All the plastic helps with the incremental increments in fuel economy: approximately 2X better over the past 57 years. I also neglected to mention safety, which has improved a good deal more than fuel economy. That's all OK, but it's nothing like the dramatic changes that happened previous to the 707. After nearly six decades, today's planes still look very similar to a 707, are about the same size, and go the same speed.
Electronics are progressing faster then us meat puppets can deal with. We're going to have issues as electronics have the capability to take over more and more of what us humans do.
When you ask someone, what do you do? You generally get an answer of their job. it's part of our internal definition. what happens when you do nothing (and get paid nothing)?
...we all give up.
Even if we have to invest exponentially more resources into shrinking transistors, the industry is very likely to continue to invest. They will give up when the R&D costs are high enough that there is no longer any profit. But marketing has really pushed people to upgrade to new devices that they don't need, if marketing continues to do their job then we'll see Moore's Law working for quite some time to come.
“Common sense is not so common.” — Voltaire
Unfortunately high density Flash memory has a retention of months to years unless it is scrubbed. That makes it great for SSDs which are regularly used but useless for archival purposes or even as a replacement for magnetic and optical removable media in many applications.

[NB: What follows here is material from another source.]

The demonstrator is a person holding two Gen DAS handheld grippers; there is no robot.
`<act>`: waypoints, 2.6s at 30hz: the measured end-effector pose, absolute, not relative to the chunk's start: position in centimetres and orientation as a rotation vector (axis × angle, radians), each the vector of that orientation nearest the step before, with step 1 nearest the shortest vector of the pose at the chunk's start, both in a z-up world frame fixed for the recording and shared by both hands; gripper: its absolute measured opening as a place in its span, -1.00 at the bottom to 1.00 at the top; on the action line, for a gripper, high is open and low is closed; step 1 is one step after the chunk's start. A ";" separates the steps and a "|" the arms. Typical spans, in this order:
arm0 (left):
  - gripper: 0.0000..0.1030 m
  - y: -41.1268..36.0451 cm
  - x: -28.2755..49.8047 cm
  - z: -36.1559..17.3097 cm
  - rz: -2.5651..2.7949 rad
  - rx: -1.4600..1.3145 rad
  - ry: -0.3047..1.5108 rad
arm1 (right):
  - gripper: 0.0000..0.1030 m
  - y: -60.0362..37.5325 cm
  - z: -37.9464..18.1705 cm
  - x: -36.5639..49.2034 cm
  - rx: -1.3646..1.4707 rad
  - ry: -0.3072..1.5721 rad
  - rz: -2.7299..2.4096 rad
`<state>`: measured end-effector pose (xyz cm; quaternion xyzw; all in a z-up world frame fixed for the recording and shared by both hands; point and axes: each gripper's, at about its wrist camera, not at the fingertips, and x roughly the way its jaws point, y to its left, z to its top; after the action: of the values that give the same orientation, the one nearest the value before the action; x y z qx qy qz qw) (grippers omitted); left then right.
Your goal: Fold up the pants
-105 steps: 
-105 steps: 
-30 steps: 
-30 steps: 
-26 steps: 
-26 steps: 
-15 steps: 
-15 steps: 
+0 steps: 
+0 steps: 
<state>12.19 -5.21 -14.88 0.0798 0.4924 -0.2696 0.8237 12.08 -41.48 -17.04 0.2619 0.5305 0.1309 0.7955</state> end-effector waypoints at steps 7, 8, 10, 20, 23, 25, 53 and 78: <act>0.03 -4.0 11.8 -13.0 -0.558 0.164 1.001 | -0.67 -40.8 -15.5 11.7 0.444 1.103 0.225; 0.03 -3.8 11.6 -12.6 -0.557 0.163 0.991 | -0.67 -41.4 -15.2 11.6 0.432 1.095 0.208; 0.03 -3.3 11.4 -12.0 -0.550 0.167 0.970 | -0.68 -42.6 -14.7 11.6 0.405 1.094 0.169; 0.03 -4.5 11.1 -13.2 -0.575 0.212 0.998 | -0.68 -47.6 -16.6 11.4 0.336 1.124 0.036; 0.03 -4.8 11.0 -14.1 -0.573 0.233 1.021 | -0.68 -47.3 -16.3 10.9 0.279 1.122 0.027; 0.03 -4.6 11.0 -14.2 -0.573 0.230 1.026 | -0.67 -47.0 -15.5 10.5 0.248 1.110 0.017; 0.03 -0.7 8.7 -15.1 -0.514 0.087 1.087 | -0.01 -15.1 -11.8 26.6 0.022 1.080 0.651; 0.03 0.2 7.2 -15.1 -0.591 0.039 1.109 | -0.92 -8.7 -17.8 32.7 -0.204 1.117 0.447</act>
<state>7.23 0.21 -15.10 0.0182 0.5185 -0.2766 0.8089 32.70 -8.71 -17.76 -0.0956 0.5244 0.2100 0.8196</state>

Source? I'm interested in this.
The manufacturers do not like to advertise this so specifications are in short supply. I ran some of my own tests on various unused USB Flash drives I had laying around and none of them retained data more than a year whether powered or unpowered so I assume they do no background scrubbing. SSDs generally have better documentation and will specify something like 1 year of unpowered retention. Beware of "typical" specifications which have almost no meaning.
I've heard the term for years and thought I understood it. However, this thread seems to contain a lot of debate on exactly what Moore's Law means... I don't believe it actually has anything to do with cpu power doubling or transistor density. Can somebody clarify a precise definition?
Here is my interpretation...
If I buy a CPU today for X dollars in 18 months a CPU will exist that contains roughly twice the number of transistors that will also cost X dollars to purchase.
Yes, but where is the difference to CPUs? Many little breakthroughs in technology, most of them you don't see.